### Exercise brief
Please tally the lines of the listing that hold the string "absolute", and reply with that total only.

○ ○ ○ ○ ○ ○ ○

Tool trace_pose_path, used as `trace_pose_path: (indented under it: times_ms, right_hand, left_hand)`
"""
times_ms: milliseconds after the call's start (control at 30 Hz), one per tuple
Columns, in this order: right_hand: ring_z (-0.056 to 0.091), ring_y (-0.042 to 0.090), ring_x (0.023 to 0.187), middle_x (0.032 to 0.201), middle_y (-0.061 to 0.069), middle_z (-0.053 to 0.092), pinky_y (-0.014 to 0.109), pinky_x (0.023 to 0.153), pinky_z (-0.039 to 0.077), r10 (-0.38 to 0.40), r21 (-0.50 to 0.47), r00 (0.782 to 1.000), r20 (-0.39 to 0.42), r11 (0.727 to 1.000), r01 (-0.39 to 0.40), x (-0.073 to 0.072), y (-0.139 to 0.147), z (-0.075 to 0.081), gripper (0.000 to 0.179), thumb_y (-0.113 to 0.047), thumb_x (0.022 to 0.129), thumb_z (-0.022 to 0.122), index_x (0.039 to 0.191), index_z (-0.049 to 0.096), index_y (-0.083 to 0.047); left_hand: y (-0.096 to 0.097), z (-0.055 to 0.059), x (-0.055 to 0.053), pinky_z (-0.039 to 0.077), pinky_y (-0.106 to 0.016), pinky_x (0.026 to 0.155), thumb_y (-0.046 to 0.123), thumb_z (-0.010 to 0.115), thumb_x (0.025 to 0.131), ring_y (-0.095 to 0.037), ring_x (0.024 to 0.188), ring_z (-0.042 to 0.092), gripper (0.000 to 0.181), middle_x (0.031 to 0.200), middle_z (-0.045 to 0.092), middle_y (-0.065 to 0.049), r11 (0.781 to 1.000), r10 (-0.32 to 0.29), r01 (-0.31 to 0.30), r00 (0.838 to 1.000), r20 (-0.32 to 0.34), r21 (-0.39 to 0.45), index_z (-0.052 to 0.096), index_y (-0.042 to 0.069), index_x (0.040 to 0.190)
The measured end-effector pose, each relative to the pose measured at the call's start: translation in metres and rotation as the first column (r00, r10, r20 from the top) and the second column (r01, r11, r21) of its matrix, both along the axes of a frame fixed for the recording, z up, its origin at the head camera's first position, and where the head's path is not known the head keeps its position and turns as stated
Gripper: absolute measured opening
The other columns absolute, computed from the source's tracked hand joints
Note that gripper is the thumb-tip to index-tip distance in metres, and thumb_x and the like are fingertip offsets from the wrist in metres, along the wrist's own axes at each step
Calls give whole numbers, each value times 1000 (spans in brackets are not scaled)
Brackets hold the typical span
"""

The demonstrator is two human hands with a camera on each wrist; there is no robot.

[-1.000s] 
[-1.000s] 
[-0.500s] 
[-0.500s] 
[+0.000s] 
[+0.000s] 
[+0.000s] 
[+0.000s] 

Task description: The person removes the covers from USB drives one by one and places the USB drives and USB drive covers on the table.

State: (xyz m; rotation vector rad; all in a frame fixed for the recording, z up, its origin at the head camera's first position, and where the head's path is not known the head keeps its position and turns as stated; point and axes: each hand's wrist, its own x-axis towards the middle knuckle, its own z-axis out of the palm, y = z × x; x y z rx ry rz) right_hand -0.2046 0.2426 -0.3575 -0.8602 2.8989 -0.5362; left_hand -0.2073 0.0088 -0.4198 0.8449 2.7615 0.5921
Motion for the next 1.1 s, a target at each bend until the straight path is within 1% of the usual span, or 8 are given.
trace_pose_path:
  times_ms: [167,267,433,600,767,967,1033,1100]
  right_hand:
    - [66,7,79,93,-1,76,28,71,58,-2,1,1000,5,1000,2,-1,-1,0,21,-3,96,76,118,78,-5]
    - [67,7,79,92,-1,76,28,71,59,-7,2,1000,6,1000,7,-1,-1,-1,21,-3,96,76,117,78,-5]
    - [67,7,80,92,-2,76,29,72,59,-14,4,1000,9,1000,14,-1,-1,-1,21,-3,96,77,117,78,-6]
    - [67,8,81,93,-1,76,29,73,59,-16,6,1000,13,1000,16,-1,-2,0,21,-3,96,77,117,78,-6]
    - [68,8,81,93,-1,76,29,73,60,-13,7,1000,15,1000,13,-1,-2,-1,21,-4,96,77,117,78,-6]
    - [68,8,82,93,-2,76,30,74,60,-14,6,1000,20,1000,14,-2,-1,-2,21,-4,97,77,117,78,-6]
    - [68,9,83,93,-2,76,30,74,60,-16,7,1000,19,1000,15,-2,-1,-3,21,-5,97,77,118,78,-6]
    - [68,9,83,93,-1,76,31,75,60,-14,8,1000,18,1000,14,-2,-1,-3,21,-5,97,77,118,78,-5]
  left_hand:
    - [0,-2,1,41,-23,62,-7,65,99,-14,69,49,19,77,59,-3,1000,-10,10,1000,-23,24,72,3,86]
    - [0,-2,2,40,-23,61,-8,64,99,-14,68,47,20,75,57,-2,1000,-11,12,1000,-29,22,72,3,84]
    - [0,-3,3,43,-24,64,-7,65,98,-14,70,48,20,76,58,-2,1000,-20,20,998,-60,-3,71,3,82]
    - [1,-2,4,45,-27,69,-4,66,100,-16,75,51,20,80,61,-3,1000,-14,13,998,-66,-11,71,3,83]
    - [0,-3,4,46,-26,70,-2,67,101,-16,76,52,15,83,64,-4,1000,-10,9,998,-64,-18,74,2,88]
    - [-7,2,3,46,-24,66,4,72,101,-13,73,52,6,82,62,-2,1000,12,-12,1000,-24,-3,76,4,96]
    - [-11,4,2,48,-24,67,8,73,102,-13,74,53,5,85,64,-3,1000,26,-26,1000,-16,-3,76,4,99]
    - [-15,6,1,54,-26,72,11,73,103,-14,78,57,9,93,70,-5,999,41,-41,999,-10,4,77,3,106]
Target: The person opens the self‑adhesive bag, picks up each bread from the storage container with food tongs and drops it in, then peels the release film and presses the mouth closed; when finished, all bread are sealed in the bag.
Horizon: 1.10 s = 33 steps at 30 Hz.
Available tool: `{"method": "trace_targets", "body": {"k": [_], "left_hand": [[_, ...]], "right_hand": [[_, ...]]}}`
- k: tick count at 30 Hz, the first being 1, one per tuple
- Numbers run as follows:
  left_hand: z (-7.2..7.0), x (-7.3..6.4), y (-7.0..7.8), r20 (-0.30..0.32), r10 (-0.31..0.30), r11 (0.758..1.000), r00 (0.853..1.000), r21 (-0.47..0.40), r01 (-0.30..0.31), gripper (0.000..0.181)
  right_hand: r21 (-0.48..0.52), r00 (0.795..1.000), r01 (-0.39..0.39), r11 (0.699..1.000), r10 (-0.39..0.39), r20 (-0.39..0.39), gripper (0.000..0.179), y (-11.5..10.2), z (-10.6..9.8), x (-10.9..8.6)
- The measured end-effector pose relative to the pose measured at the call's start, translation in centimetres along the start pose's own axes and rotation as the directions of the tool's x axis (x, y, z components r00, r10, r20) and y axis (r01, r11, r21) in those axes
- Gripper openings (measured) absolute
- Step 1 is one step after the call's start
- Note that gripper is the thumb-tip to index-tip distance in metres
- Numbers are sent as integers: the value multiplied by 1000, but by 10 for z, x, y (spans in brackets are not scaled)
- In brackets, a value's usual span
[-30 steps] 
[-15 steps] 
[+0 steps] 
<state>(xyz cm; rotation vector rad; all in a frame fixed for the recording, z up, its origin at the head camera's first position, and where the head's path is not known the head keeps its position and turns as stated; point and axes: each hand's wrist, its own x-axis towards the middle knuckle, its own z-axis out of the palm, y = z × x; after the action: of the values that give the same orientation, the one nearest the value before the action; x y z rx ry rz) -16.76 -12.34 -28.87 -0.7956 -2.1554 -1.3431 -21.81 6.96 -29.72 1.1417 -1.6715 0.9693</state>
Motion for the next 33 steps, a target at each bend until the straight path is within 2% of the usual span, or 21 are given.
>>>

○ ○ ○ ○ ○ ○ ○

### Output of the task
3